Closed urbanautomaton closed 11 years ago
Wow, sorry for the slow reply, I'm trying to catch up on issues right now.
Weird thing with this, the library seems to run ok, but a bunch of tests fail with NoMethodError: private method 'load' called for MultiJson:Module
. Are you getting this, or is there something up with my environment?
Hi - no worries, this is far from a high priority, I'm sure. :) Anyway - no, I don't get any problems, and that's with a completely clean gemset (I see deprecation messages for the bitly v2 API in half the tests, but I presume that's normal). I'm running with MultiJson 1.5.0 - what version do you have?
Bit of a bizarre error - MultiJson.load
certainly doesn't look private in the source - a bit of searching suggests others have had the same error, though, without throwing up any solutions. :-\
Don't know what's going on with my setup, but my tests are including version 1.0.3 of MultiJson whereas just loading the library gets a later version that actually does have the load method. I'll clear out my environment, check the tests again, but this should be merged in soon!
I merged #33 before this and it sorted all my issues out (should have sorted those development dependencies before). I updated the requirement on multi_json to ~> 1.3 as 1.3 was the first version with the load/dump methods over decode/encode.

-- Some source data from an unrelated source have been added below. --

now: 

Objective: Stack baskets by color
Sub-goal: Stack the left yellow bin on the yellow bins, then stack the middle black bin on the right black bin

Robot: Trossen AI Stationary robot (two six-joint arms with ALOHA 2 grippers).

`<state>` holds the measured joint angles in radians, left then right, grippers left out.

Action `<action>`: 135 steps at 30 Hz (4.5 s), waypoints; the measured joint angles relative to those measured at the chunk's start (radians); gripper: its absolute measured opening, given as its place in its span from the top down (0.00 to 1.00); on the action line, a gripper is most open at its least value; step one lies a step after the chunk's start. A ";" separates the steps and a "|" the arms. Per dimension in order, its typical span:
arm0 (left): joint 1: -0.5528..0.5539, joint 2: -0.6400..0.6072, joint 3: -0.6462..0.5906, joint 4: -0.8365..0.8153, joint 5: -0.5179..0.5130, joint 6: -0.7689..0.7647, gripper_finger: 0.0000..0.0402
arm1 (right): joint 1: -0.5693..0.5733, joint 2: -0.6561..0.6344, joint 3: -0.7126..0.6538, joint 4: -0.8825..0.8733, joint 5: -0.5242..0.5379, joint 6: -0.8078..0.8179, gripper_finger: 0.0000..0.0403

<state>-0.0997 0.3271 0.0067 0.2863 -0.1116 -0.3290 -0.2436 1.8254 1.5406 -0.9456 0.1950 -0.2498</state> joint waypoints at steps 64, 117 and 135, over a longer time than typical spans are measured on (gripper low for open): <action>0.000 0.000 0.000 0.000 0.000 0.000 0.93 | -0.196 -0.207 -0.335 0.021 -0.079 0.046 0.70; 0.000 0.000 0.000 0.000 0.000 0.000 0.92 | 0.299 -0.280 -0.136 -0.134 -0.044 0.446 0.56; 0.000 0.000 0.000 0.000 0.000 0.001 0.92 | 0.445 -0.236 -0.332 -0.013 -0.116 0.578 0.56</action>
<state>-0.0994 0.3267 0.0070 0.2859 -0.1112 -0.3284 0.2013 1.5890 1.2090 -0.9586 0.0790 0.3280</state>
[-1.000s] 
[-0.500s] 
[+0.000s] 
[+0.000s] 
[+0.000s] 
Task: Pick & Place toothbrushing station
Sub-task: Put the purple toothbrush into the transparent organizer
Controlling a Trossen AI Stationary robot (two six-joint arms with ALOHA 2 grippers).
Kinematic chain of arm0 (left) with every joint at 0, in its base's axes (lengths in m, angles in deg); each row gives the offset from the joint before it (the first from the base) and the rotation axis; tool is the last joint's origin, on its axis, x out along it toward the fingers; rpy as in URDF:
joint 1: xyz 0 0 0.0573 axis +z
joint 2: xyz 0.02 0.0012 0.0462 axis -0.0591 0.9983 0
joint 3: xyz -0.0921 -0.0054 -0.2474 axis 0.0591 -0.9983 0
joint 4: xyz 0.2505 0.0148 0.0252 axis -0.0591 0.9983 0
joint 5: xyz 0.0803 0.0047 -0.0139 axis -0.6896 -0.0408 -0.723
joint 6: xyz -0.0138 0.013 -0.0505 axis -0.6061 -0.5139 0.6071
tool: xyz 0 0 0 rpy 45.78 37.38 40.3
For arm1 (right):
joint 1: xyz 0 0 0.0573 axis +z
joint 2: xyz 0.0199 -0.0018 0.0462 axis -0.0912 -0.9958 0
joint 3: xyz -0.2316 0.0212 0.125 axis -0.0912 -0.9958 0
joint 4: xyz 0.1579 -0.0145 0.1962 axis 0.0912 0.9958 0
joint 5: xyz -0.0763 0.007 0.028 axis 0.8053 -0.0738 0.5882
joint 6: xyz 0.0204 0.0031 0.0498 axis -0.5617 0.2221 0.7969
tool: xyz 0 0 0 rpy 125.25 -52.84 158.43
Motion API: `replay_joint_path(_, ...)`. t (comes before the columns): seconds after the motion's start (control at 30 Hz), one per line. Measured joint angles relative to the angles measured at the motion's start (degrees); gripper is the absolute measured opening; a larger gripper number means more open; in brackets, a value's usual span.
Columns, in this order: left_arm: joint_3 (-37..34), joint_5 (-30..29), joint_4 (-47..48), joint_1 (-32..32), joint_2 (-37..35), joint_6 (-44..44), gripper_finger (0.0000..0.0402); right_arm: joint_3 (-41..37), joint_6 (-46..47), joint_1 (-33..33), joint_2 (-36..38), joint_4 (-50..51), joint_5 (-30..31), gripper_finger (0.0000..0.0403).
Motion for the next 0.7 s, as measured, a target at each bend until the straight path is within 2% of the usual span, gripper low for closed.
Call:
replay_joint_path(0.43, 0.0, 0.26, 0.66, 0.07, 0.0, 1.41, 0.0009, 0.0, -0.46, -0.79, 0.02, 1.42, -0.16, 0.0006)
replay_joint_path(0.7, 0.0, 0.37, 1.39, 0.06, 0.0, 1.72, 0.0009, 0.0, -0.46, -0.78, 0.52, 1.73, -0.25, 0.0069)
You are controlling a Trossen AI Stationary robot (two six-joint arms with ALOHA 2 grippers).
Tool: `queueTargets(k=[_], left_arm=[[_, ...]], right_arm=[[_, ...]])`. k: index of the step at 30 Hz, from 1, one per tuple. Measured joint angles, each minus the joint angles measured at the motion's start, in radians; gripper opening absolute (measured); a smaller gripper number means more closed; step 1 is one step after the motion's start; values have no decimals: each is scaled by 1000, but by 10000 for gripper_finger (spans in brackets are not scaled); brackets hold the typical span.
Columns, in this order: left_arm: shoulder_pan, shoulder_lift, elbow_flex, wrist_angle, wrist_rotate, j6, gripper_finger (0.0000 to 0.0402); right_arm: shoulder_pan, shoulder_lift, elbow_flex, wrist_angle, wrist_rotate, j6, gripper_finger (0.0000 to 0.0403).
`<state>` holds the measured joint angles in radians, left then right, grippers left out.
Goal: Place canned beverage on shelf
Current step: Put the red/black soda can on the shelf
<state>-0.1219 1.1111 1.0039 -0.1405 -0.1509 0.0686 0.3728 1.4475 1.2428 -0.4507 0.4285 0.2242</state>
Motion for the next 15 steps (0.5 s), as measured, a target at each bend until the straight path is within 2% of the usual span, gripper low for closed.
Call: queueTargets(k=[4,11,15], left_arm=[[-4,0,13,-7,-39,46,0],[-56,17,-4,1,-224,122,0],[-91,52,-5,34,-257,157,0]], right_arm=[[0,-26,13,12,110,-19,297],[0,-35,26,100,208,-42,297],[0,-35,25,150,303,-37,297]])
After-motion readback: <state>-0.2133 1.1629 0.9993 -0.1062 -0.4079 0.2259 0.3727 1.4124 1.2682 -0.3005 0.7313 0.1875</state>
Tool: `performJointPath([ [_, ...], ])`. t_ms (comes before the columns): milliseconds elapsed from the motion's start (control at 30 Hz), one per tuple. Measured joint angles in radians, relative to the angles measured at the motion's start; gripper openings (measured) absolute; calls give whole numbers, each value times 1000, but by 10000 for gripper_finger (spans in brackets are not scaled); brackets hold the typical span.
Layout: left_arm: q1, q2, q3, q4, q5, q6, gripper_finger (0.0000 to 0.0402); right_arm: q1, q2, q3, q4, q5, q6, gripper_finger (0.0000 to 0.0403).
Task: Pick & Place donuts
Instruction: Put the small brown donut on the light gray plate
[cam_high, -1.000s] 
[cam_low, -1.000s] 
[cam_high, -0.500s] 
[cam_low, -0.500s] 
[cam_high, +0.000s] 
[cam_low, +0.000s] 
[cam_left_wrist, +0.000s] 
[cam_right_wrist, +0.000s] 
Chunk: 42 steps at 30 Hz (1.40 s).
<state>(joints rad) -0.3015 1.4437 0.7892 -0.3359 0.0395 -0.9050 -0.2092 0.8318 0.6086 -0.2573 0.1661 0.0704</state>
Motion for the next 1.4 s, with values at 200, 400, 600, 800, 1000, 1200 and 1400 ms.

Ah, nice one - thanks for merging!
The crack gem uses an extracted copy of an outdated Rails JSON parser, which uses YAML as a backend. This is vulnerable to arbitrary code execution in certain contexts:
https://groups.google.com/forum/#!topic/rubyonrails-security/1h2DR63ViGo
While I admit it's highly unlikely that bit.ly API responses will contain malicious input, I would very much like to be able to use the bitly gem without needing to install an unsafe dependency. This patch replaces crack with multi_json, which intelligently selects from the locally available JSON backends, placing minimal constraints on client dependencies.
I wasn't sure if updating the gemspec was the right thing to do - I figured it was best on grounds of consistency. Apologies if not; I'm happy to amend as necessary.